__WHAT IS NEEDED__:
Below is a block of records. Copy every line in it that contains the word "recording".

*** GIVEN INFORMATION ***

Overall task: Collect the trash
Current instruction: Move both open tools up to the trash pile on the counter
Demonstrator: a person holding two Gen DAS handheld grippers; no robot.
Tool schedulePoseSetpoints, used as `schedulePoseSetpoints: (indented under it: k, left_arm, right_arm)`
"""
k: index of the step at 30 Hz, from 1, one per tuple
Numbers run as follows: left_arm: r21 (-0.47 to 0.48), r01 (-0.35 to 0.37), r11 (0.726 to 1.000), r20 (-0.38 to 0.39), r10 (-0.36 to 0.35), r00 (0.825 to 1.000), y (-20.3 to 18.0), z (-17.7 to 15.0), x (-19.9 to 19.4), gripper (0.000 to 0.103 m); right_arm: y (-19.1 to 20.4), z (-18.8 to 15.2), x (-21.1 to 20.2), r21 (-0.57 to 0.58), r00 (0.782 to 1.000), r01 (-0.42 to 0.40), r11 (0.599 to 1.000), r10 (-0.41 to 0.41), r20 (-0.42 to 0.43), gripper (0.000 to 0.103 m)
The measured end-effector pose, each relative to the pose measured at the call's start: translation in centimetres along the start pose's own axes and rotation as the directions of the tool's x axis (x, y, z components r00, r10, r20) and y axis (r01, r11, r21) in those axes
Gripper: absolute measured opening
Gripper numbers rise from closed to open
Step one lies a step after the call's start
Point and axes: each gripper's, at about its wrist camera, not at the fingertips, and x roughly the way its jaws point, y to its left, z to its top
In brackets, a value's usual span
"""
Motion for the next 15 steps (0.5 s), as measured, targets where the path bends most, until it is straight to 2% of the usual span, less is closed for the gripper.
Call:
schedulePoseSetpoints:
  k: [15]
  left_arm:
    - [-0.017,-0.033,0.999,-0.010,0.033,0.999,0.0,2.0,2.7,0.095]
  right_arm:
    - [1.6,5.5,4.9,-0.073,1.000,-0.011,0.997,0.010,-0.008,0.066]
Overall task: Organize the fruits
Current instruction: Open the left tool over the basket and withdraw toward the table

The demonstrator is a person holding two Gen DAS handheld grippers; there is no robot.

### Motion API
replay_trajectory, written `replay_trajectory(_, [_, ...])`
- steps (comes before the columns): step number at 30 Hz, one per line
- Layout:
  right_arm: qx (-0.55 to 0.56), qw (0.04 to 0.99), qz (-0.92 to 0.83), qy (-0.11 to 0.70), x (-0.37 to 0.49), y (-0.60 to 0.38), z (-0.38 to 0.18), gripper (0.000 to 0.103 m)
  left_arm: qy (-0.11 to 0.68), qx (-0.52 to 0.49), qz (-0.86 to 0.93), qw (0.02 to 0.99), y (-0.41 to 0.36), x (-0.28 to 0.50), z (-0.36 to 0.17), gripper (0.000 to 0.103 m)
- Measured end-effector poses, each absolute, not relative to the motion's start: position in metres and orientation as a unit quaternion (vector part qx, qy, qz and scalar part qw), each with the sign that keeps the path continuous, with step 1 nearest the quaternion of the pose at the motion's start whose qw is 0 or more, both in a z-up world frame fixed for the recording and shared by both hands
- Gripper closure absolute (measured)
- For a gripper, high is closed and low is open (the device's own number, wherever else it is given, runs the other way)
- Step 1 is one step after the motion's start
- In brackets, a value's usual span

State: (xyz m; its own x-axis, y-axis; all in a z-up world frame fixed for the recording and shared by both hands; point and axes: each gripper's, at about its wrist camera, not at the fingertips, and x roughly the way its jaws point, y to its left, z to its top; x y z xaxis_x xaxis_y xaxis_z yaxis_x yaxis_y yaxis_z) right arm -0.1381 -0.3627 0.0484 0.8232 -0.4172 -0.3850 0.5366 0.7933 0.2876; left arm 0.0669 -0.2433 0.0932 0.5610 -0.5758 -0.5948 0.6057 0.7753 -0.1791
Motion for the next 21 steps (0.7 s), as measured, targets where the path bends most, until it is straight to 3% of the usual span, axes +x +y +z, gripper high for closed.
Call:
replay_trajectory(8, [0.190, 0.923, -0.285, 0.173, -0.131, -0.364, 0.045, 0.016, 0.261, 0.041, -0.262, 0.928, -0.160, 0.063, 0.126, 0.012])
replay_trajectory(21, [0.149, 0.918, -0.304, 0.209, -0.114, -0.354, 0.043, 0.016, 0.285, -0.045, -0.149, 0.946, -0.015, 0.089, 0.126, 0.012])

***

__OUTPUT OF THE EXERCISE__:
- Measured end-effector poses, each absolute, not relative to the motion's start: position in metres and orientation as a unit quaternion (vector part qx, qy, qz and scalar part qw), each with the sign that keeps the path continuous, with step 1 nearest the quaternion of the pose at the motion's start whose qw is 0 or more, both in a z-up world frame fixed for the recording and shared by both hands
State: (xyz m; its own x-axis, y-axis; all in a z-up world frame fixed for the recording and shared by both hands; point and axes: each gripper's, at about its wrist camera, not at the fingertips, and x roughly the way its jaws point, y to its left, z to its top; x y z xaxis_x xaxis_y xaxis_z yaxis_x yaxis_y yaxis_z) right arm -0.1381 -0.3627 0.0484 0.8232 -0.4172 -0.3850 0.5366 0.7933 0.2876; left arm 0.0669 -0.2433 0.0932 0.5610 -0.5758 -0.5948 0.6057 0.7753 -0.1791

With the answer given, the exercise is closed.